荻原博子「全員に交付されるはずだった年金通帳はどこへ消えた」
「今となっては『消えた年金問題自体が消えた』と言ってもいい状況。申請があるものには対処していますが、これ以上は立ち行かないのが現状でしょう。自民党でダメだったこの問題に国民が怒ったから、民主党は政権を取ることができたのに」
そう憤るのは、経済ジャーナリストの荻原博子さん。『消えた年金』問題とは、’07年に社会保険庁のずさんな管理により、5千万件に及ぶ年金記録漏れが発覚、これを当時、野党だった民主党の長妻昭議員が追及したもの。不正をただす民主党の姿勢をアピールし、政権交代の遠因ともなった出来事だった。荻原さんはこう続ける。

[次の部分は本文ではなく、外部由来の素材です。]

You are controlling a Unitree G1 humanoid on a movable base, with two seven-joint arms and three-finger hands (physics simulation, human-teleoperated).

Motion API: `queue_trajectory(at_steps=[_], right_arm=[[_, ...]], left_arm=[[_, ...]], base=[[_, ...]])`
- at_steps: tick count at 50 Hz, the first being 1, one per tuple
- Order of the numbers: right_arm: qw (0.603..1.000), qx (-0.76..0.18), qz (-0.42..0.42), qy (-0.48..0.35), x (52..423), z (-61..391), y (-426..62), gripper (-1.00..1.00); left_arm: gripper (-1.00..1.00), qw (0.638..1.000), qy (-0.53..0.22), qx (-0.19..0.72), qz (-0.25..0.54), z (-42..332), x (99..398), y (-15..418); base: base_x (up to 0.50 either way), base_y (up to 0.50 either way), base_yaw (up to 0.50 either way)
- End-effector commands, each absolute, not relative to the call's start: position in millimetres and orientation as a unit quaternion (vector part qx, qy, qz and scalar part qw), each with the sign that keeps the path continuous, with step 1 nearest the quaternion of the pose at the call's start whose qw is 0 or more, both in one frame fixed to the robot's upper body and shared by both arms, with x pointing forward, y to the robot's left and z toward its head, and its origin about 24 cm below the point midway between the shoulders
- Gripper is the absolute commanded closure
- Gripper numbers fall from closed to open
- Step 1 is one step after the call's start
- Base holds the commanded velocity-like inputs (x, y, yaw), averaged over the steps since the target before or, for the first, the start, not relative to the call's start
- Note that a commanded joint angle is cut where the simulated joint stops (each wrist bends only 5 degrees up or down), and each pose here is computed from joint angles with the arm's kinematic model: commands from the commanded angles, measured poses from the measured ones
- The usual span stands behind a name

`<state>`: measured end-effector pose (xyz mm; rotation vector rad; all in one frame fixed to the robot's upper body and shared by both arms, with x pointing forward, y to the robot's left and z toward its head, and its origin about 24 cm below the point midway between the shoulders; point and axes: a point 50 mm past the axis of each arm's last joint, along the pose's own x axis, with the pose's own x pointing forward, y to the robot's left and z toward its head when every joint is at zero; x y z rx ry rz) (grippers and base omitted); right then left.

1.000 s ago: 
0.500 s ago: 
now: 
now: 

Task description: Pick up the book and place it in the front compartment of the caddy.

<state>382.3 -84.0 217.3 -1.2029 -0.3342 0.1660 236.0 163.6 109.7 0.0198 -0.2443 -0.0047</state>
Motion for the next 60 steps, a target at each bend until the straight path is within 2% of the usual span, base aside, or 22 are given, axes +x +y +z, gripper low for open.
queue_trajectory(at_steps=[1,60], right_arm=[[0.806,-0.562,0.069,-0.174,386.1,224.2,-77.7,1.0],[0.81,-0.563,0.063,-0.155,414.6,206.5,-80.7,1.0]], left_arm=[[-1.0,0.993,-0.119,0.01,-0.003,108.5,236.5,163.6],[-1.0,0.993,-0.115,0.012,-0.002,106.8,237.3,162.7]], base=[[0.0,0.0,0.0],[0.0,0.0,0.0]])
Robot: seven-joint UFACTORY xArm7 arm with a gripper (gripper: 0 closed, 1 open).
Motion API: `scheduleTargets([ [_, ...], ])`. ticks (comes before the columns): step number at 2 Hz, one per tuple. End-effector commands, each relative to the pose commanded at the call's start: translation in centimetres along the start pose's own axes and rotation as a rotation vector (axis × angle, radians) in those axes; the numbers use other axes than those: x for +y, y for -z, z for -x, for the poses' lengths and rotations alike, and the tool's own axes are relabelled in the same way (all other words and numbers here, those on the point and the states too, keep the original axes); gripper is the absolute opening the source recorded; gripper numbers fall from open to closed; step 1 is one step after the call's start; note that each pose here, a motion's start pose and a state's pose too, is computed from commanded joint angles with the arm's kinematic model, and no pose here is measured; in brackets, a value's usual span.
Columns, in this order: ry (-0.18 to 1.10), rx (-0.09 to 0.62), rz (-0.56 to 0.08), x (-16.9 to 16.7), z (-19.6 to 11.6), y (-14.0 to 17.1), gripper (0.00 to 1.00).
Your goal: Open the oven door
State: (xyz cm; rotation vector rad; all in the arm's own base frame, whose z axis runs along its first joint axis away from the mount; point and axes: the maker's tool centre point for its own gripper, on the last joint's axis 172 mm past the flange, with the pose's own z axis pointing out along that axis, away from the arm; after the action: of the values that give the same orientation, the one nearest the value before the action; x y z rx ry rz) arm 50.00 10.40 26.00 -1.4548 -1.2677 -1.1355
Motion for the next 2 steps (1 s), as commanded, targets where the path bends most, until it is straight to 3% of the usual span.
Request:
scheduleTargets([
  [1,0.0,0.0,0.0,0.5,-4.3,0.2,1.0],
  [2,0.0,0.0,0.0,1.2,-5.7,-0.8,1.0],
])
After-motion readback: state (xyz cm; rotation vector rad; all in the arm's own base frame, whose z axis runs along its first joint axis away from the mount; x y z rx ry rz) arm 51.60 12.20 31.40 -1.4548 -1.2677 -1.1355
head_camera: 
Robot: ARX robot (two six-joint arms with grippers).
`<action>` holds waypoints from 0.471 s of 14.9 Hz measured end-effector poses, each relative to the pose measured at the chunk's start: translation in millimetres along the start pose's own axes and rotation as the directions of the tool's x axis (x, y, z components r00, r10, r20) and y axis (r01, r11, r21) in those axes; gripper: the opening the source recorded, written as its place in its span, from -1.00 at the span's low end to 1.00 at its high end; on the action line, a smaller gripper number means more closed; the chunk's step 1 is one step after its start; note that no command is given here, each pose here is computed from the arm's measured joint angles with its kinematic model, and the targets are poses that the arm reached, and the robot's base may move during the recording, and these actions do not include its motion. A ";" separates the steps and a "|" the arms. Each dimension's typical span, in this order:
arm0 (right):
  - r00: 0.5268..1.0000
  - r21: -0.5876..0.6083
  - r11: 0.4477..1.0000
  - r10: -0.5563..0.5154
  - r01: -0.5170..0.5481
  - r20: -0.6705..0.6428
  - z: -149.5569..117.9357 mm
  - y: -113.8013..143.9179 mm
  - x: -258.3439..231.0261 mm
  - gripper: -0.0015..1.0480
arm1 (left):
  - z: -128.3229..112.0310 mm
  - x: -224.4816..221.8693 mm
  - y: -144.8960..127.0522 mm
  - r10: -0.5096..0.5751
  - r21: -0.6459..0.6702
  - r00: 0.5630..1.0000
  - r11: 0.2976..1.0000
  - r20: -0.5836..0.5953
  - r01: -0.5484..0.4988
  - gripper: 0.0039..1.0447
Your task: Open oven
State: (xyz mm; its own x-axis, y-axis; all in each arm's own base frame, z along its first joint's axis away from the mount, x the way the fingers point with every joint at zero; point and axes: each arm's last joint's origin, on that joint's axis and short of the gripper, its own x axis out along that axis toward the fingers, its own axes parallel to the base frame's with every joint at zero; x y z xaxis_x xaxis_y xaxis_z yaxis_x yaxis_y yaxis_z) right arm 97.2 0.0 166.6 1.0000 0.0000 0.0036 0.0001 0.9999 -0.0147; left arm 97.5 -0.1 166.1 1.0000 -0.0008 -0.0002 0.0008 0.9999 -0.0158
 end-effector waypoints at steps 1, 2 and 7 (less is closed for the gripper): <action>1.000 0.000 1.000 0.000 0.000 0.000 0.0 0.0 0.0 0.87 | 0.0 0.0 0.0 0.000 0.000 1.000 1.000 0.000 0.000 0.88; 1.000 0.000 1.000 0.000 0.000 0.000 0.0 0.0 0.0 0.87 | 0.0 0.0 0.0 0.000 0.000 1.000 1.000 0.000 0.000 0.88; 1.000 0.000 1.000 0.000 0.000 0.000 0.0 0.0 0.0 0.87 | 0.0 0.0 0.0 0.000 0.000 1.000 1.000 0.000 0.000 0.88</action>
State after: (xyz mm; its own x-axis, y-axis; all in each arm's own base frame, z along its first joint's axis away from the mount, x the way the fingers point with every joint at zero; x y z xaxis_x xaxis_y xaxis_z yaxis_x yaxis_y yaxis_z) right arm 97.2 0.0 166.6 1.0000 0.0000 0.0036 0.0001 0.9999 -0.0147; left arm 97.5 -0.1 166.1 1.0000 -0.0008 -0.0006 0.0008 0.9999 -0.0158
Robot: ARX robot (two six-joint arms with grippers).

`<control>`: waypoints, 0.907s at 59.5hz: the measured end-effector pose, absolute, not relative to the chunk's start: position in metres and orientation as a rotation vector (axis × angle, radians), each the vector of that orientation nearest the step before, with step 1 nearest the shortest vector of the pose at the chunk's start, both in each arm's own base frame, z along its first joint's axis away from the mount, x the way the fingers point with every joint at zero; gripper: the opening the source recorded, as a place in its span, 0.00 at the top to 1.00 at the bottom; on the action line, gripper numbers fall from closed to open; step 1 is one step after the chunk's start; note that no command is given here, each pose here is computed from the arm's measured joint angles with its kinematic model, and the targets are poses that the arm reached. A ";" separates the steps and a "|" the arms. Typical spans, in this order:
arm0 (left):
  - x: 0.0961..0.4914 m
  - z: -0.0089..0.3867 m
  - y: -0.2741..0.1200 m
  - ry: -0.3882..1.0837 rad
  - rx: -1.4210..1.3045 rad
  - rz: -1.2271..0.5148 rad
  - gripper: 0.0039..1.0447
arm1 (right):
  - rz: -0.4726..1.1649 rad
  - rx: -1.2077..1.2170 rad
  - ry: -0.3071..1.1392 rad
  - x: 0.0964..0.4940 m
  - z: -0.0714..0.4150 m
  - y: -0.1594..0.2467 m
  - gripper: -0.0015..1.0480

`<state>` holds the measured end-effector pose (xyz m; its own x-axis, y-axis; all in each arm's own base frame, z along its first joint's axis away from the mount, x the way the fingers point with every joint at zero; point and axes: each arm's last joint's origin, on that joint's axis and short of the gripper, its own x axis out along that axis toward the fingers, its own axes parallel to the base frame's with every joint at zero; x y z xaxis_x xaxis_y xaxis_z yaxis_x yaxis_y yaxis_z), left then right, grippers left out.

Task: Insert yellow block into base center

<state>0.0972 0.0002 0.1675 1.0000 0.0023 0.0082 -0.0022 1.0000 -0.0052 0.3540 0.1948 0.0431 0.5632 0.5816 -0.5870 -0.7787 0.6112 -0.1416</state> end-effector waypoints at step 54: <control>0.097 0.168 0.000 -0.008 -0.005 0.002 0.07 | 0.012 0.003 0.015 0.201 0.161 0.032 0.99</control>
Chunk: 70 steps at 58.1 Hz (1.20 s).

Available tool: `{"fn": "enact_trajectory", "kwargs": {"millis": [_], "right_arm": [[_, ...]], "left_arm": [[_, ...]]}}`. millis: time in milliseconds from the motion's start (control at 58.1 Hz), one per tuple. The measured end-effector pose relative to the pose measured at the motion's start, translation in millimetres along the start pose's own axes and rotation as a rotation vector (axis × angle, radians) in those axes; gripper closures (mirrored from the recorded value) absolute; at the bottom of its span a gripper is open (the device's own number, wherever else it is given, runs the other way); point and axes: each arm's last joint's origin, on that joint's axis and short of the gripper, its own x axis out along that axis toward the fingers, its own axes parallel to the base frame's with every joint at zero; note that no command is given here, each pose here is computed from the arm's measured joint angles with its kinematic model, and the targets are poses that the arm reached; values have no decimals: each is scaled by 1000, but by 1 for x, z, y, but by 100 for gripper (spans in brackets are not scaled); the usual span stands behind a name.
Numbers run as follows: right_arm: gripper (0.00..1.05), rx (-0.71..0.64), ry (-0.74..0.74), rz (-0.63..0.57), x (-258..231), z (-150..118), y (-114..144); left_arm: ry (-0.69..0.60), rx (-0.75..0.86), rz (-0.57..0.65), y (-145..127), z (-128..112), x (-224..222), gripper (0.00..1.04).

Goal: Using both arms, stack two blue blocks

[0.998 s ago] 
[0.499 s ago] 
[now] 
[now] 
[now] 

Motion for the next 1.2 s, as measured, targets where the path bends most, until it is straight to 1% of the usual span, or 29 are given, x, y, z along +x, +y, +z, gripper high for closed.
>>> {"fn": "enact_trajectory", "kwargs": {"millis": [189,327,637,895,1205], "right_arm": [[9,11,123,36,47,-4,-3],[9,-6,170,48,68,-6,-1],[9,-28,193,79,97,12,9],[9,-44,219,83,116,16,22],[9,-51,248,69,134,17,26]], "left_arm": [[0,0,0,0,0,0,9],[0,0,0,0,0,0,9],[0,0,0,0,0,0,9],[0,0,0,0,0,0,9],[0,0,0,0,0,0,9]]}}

「『消えた年金』問題に勢いがあったのは最初だけ。政権発足当初は『この問題に力を注ぐ』と、当時の厚生労働大臣であった長妻さんは豪語していましたが、どんどん尻すぼみになっていったのです。この問題で力を発揮するはずだった長妻さんも、官僚との軋轢で退任に追い込まれました。『消えた年金』問題を追及した本人が退いたことは、この問題が後退した理由のひとつでしょう」
今後、この問題の行方はどうなっていくのか。荻原さんはこう話す。
「加入者全員に交付されるはずだった『年金通帳』を受け取った人はいますか? 誰もいません。今では申し訳程度に、インターネットで加入状況を確認できる『年金ネット』の利用を推進しています。全件照合も今では不可能とされ、照合できたのは半分以下。まだ消えたままの人は多く存在するはずです。結局、自分で自分の年金は守るしかないのです。うやむやにされないよう、自分の年金はしっかり確認・点検し、おかしいと思ったら訂正させるしかないのです」
マニフェストを何ひとつ実行せず、マニフェストにはない『消費税増税法案』を成立させた民主党。これでは”やるやる詐欺”といわれてもしかたがない。